私はキッチンにあった、子ども用の台に乗って手際よく卵を割りボウルに落とし、よくかき混ぜて島袋さんに渡した。
「さゆりちゃん上手だね。カケル、フライパンを温めてくれるか」
島袋さんは、カケルに指示を出す。
「ありがとうございます」
私は、左手の人さし指で鼻の頭を掻いた。
「さゆりは、ここに来る前なにしてたの」
カケルはフライパンに油を引いていた。
「そういえば、なぜか事件前の記憶がまったくなくて...」
私は首を傾げた。
「そうだったのか。俺と同じだ」
カケルは一瞬、考えるようなそぶりを見せたが、こう言った。
「カケルも...」
妙な親近感を覚えた私は、カケルの過去について知りたくなった。
私が何者なのかが分かると思ったから。
妙な感覚にずっと囚われている。
「とにかく、その話は朝ごはんの後。
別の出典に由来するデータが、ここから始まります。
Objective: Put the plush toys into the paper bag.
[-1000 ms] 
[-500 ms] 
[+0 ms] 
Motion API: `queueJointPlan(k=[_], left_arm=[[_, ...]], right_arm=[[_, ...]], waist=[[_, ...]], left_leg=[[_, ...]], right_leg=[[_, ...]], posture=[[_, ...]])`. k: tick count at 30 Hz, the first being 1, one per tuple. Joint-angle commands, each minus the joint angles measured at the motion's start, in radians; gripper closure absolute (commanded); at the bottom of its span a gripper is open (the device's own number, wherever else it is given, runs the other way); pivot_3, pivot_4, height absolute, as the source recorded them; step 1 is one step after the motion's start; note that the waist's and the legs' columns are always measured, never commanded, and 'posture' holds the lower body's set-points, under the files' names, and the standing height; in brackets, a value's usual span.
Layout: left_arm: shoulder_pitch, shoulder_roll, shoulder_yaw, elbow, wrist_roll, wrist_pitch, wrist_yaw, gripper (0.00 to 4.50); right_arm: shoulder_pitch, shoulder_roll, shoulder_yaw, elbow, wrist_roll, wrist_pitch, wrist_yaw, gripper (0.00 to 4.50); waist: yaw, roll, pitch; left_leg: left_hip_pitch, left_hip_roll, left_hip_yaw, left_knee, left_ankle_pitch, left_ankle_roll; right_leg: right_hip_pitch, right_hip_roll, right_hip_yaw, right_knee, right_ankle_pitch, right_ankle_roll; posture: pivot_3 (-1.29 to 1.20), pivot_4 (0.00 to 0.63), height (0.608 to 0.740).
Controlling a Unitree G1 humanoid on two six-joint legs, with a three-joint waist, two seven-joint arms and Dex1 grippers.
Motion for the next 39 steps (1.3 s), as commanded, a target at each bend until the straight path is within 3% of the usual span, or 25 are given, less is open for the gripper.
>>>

まずは朝食を準備しなさい」
島袋さんは規律を正すと、その場を鎮めた。
自分の過去を強烈に知りたくなってしまった私は、周りが見えなくなってしまいそうになった。
一度呼吸を整えリビングを覗くと、いつの間にか子どもたちも歯磨きが終わり、テーブルセッティングをしていた。
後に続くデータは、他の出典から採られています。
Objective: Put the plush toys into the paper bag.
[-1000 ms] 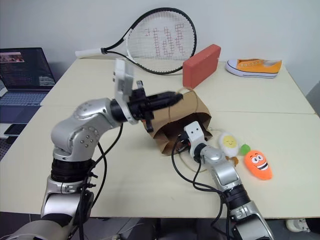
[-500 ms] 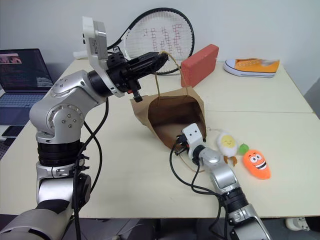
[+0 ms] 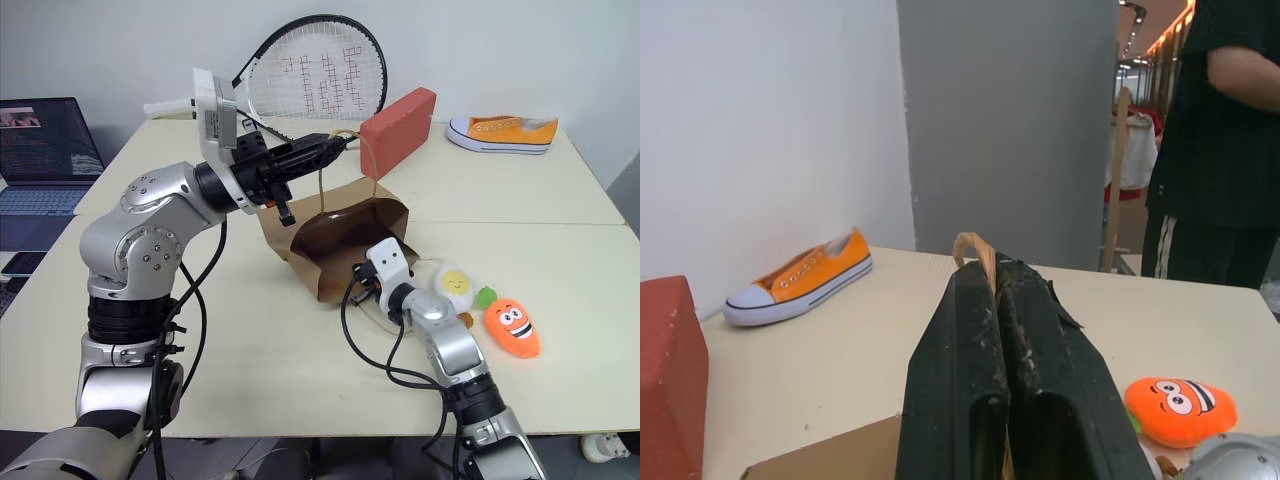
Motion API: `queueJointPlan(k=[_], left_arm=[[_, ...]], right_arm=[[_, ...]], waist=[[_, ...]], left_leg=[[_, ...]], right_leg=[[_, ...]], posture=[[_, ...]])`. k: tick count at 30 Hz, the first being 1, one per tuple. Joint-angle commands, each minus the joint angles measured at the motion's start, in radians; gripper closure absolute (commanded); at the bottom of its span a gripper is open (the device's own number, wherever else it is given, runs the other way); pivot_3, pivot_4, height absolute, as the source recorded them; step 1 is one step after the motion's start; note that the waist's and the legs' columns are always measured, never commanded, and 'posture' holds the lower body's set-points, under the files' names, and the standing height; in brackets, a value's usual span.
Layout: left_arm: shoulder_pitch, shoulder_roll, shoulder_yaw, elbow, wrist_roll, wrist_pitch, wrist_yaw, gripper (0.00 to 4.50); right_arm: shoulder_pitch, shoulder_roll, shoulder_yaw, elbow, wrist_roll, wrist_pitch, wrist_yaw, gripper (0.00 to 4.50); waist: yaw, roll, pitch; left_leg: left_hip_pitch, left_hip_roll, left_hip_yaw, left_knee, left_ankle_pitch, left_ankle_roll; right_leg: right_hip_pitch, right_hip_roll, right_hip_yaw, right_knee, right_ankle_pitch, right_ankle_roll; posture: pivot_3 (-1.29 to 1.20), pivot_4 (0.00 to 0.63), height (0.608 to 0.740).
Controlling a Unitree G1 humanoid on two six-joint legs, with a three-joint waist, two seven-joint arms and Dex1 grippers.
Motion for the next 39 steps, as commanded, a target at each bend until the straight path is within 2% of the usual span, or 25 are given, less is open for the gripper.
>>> queueJointPlan(k=[1, 9, 13, 16, 19, 20, 23, 27, 30, 35, 39], left_arm=[[-0.010, -0.008, 0.005, -0.039, -0.008, -0.027, -0.003, 4.50], [0.031, -0.038, -0.039, -0.063, -0.004, -0.031, -0.006, 4.50], [0.061, -0.078, -0.054, -0.094, -0.033, -0.002, 0.015, 4.50], [0.089, -0.102, -0.070, -0.117, -0.041, 0.013, 0.021, 4.50], [0.114, -0.113, -0.083, -0.132, -0.053, 0.026, 0.020, 4.50], [0.123, -0.112, -0.088, -0.134, -0.054, 0.029, 0.015, 4.50], [0.151, -0.103, -0.105, -0.130, -0.042, 0.025, -0.005, 4.50], [0.189, -0.074, -0.130, -0.119, -0.006, 0.001, -0.040, 4.50], [0.201, -0.033, -0.117, -0.107, 0.001, -0.005, -0.073, 4.50], [0.193, -0.006, -0.097, -0.094, -0.003, -0.010, -0.085, 4.50], [0.183, -0.020, -0.100, -0.096, -0.009, -0.009, -0.073, 4.50]], right_arm=[[-0.011, -0.007, -0.013, -0.063, 0.013, 0.013, 0.012, 4.49], [-0.020, -0.092, -0.066, -0.274, 0.091, 0.148, 0.064, 4.49], [-0.012, -0.185, -0.160, -0.435, 0.204, 0.294, 0.114, 4.49], [-0.008, -0.283, -0.263, -0.516, 0.282, 0.375, 0.149, 3.92], [0.015, -0.412, -0.366, -0.567, 0.342, 0.424, 0.205, 3.03], [0.025, -0.452, -0.394, -0.577, 0.356, 0.432, 0.220, 2.59], [0.083, -0.570, -0.447, -0.587, 0.362, 0.409, 0.272, 1.64], [0.253, -0.717, -0.449, -0.591, 0.295, 0.296, 0.351, 1.64], [0.396, -0.788, -0.380, -0.576, 0.162, 0.146, 0.352, 1.64], [0.492, -0.791, -0.284, -0.536, 0.015, -0.021, 0.315, 1.64], [0.483, -0.753, -0.232, -0.491, -0.049, -0.078, 0.281, 1.64]], waist=[[0.000, 0.000, 0.000], [0.003, 0.000, 0.000], [0.005, 0.000, 0.000], [0.011, 0.000, 0.000], [0.018, 0.000, 0.000], [0.018, 0.000, 0.000], [0.019, 0.000, 0.000], [0.021, 0.000, 0.000], [0.018, 0.000, 0.000], [0.019, 0.000, 0.000], [0.019, -0.001, 0.000]], left_leg=[[0.000, 0.000, 0.000, 0.000, 0.000, 0.000], [0.000, 0.000, 0.000, 0.000, 0.000, 0.000], [0.000, 0.000, 0.000, 0.000, 0.000, 0.000], [-0.001, 0.000, 0.000, 0.000, 0.000, 0.000], [-0.001, 0.000, 0.000, 0.000, 0.000, 0.000], [-0.001, 0.000, 0.000, 0.000, 0.000, 0.000], [-0.001, 0.000, 0.000, 0.000, 0.000, 0.000], [-0.001, 0.000, 0.001, 0.000, 0.000, 0.000], [-0.001, 0.000, 0.002, 0.000, 0.000, 0.000], [0.000, 0.000, 0.004, 0.001, 0.000, 0.000], [-0.001, 0.000, 0.004, 0.002, 0.000, 0.000]], right_leg=[[0.000, 0.000, 0.000, 0.000, 0.000, 0.000], [0.000, 0.000, 0.000, 0.000, 0.000, 0.000], [0.000, 0.000, 0.000, 0.000, 0.000, 0.000], [0.000, 0.000, 0.000, -0.001, 0.000, 0.000], [0.000, 0.000, 0.000, -0.001, 0.000, 0.000], [0.000, 0.000, 0.000, -0.001, 0.000, 0.000], [0.000, 0.000, 0.000, -0.001, -0.001, -0.001], [0.000, 0.000, 0.000, -0.002, -0.003, -0.005], [0.000, 0.000, 0.001, -0.002, -0.004, -0.005], [0.000, 0.000, 0.002, -0.002, -0.004, -0.006], [0.000, -0.001, 0.002, -0.003, -0.004, -0.006]], posture=[[0.00, 0.150, 0.740], [0.00, 0.150, 0.740], [0.00, 0.150, 0.740], [0.00, 0.150, 0.740], [0.00, 0.150, 0.740], [0.00, 0.150, 0.740], [0.00, 0.150, 0.740], [0.00, 0.150, 0.740], [0.00, 0.150, 0.740], [0.00, 0.150, 0.740], [0.00, 0.150, 0.740]])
早々と準備を再開し、真実に怒られない様にスクランブルエッグを配膳する。
朝も島袋さんの号令で食事が始まった。
「いただきます」
子どもたちはスッキリとした顔で朝食を頬張る。
付け合わせの食パンに苺ジャムに、真っ白な牛乳。
朝は他愛もない会話で、穏やかな時間だった。
この光景は、どんな物よりも美しく見えたのだ。
「ごちそうさまでした」
島袋さんの号令で朝食が終わると、各々自分たちの時間になった。
子どもたちは、はしゃいで遊んでいたが、カケルはなにやら絵を描いているようだった。
「カケル。なに描いてるの」
私はカケルを覗き込み聞いた。
「昨日の昼前にさ、偶然見たんだよ。おととい雨が降っただろ」
「水溜りに城みたいのが映っててさ」
一瞬の出来事だったため、写真に残すことができなかったカケル。
記憶を頼りに城の絵を書いているというのだ。
「水溜りにお城って、そんなわけないじゃない」
私は疑いの眼差しをカケルにかけた。
「そう思うだろ。俺もおかしいと思って空を見上げたり、周りを見たりしたんだ」
「けど、なぜか城が見えるのが水溜りの中だけなんだよ」
「お城...」
私は鼻の頭に指を置いた。
なにか思い出せそうな気がする。
「どうした」
カケルが心配そうな顔でこちらを見た。
そうだ。
空にお城があって、ものすごい光と一緒に気を失ったんだ。
「思い出した」
私は呟いた。
「な、なにをだよ」
カケルが言った。
「私、お昼ごはんの前にお母さんと散歩していたの。綺麗な石を拾って、それを空に透かしてみたら、空にお城があって、突然空が光りだして...」
「すごい光だったよな、目も開けてられないくらい」
カケルが興奮したように言った。
「カケルも光を見たのね」
「俺も見た」
カケルの目は輝いている。
誰にも信じてもらえなかったらしいが、なんとカケルもお城を見ていたのだ。
「カケル。実は私、その時の石を持っているの」
私はポケットから石を取り出した。
「すごい綺麗だな。これ本当に石なのか」
「わからない。一度外に出てみましょう」
私はカケルの手をひいて外に飛び出した。
太陽の光を浴びた石は、さらに綺麗に光りだし、見ていられないほどだった。
「空に透かしてみよう」
カケルが私に言った。
私はカケルと二人で石を持ち、空に透かしてみた。
「見えたよ」
私は生唾を飲み込む。
あれは間違いない。
茶色い岩肌に白い外壁。
あの時お母さんと見た城が空に浮かんでいたのだ。
「本当だ」
カケルは驚いて口を閉じるのを忘れてしまっていた。
お母さんはあそこにいるかもしれない。
お願い。お母さんにもう一度会わせて。
すると突然、城から光が一直線に飛んできて、二人を包んだ。